Politics

A Pro-Choice, Pro-Gay Republican's Time Has Come?

port1080.

Posted to Politics on Fri Mar 02, 2007 at 02:58:25 AM EST (promoted by 1fastdog). RSS.

Former New York City mayor Rudolph Giuliani's campaign received a serious boost this week with national coverage of polls that suggest he has a huge lead over rivals in a head to head competition, even among the Republican party's traditionally-more-conservative group of likely primary voters.

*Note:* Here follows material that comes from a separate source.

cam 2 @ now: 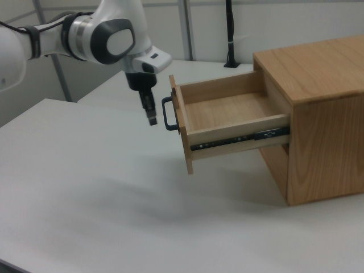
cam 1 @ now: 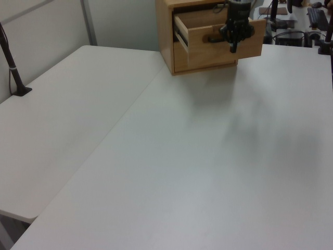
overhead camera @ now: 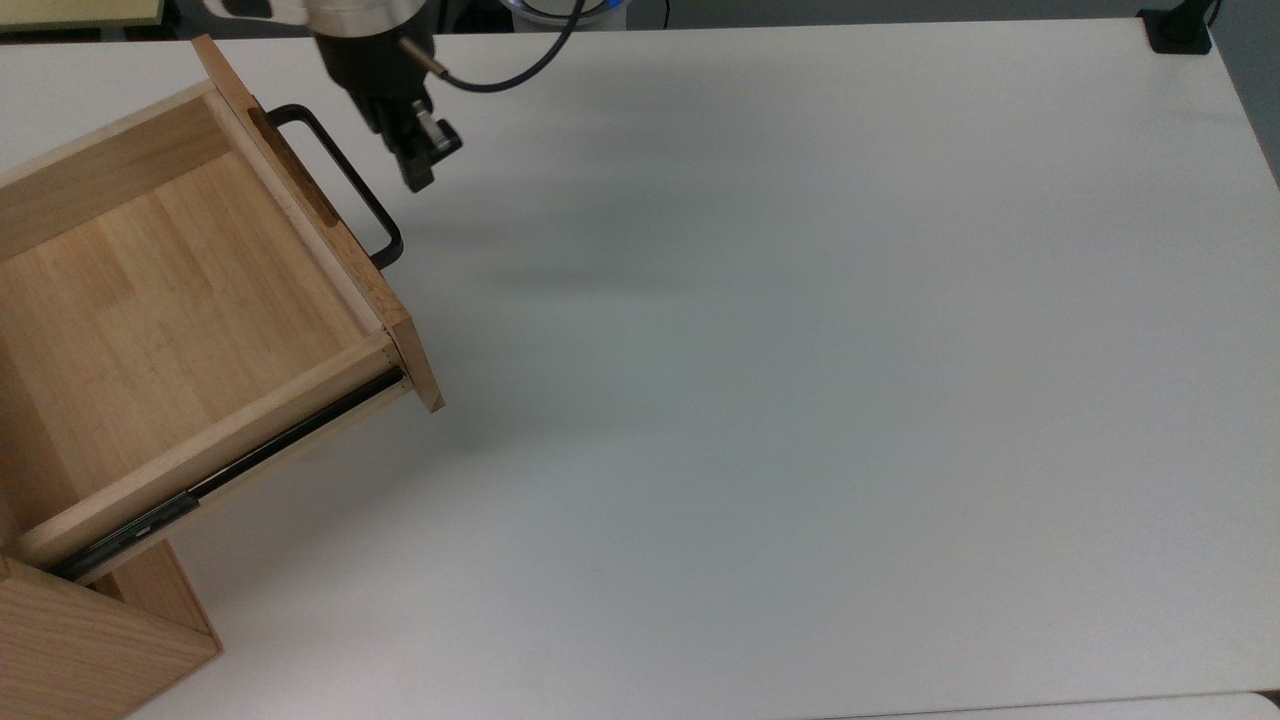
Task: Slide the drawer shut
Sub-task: 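Move the gripper down to the drawer front beside the black handle, then push the drawer front with the gripper into the cabinet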
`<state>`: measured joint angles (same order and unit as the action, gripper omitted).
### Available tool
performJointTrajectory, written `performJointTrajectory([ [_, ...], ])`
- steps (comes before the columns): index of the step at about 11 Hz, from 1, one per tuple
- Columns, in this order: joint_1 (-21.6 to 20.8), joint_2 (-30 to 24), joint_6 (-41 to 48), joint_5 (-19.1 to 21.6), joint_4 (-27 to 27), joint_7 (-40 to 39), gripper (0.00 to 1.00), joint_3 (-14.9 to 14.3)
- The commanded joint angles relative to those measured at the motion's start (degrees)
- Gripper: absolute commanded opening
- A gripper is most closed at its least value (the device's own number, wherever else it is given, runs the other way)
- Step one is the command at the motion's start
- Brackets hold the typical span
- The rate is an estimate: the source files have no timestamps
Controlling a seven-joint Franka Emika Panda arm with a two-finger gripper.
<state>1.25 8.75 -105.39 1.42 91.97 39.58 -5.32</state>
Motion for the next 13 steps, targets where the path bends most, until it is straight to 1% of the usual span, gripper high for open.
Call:
performJointTrajectory([
  [1, 2.6, 4.7, -3.3, -0.3, -6.1, 0.5, 0.00, -0.2],
  [3, 4.1, 7.3, -8.7, -3.3, -7.0, 0.1, 0.00, -0.3],
  [4, 4.9, 8.8, -10.9, -4.7, -8.7, 0.1, 0.00, -0.3],
  [6, 6.9, 12.0, -16.5, -4.8, -11.4, 0.1, 0.00, -0.5],
  [8, 8.4, 13.7, -24.1, -7.4, -11.6, 0.1, 0.00, -1.3],
  [10, 8.6, 14.9, -28.4, -9.5, -11.6, 0.1, 0.00, -2.3],
  [12, 9.6, 16.1, -32.3, -12.0, -11.6, 0.5, 0.00, -2.4],
  [13, 9.7, 16.6, -34.2, -12.8, -11.6, 0.6, 0.00, -3.2],
])
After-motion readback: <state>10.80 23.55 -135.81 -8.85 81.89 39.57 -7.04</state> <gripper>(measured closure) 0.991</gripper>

Rudy's surge has led to substantial speculation over whether he can make it through the Republican primaries alive (reg. req). Giuliani has in the past supported gay rights, is on the record as being pro-choice, and his strongest asset - that he was the mayor of America's most important city for two terms - is also a liability in that he has the "taint" of being associated with the liberal northeast.

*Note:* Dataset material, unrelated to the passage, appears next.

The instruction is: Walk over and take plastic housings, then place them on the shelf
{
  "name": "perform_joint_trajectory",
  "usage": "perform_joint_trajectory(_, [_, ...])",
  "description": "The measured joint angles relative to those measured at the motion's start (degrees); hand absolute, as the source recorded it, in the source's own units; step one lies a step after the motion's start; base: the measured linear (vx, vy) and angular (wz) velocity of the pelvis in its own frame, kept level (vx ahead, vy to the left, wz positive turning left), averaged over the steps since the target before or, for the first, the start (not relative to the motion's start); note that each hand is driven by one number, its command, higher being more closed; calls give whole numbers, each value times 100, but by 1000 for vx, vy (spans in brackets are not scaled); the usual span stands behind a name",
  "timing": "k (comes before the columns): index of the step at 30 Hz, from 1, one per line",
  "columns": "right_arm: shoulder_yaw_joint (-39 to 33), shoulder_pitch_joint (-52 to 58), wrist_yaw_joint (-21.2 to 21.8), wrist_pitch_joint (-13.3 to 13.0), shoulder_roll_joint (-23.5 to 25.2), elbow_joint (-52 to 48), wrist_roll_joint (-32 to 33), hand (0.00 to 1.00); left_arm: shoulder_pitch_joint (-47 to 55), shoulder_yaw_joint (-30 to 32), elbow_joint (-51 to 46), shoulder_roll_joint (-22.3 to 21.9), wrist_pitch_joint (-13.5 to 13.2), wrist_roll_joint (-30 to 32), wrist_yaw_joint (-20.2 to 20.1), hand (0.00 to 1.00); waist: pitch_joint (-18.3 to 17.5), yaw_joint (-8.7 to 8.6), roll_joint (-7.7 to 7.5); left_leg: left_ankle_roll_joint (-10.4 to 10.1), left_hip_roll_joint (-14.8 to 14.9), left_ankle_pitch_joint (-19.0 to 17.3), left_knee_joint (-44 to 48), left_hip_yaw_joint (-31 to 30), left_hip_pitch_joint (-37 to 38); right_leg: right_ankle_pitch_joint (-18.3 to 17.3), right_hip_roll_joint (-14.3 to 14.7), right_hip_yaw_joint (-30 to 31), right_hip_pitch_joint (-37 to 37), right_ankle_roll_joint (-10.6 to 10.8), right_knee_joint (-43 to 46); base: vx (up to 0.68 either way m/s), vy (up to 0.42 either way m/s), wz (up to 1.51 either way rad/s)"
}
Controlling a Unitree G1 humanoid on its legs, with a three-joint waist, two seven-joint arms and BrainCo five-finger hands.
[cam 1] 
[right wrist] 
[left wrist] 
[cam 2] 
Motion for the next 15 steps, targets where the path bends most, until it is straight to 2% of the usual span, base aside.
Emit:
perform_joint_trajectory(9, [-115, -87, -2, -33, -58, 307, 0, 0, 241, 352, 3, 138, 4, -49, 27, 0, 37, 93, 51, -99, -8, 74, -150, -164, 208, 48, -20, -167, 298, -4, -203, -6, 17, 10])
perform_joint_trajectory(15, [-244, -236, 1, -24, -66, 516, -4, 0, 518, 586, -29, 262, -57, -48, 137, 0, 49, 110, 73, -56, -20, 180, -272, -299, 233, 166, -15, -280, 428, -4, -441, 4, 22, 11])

Although he has not tacked as hard to the right as John McCain or Mitt Romney, Giuliani has made some moves to distance himself from his past positions, or at least reinterpret them for a more conservative audience. These events lead us to two interesting and interrelated questions: first, can Giuliani make it through the Republican primaries considering his past record of social permissiveness, and second, if he does make it through intact, can he be trusted (reg. req) to carry out his personal beliefs, or will his party affiliation trump all other concerns? A final, and perhaps equally important question should frame all considerations of Giuliani's campaign: Would he make a good President?

Tags: written by port1080, edited by 1fastdog, Rudolph Giuliani, GOP, republican, nominee, primary (all tags)

This story: 13 comments (6 from subqueue)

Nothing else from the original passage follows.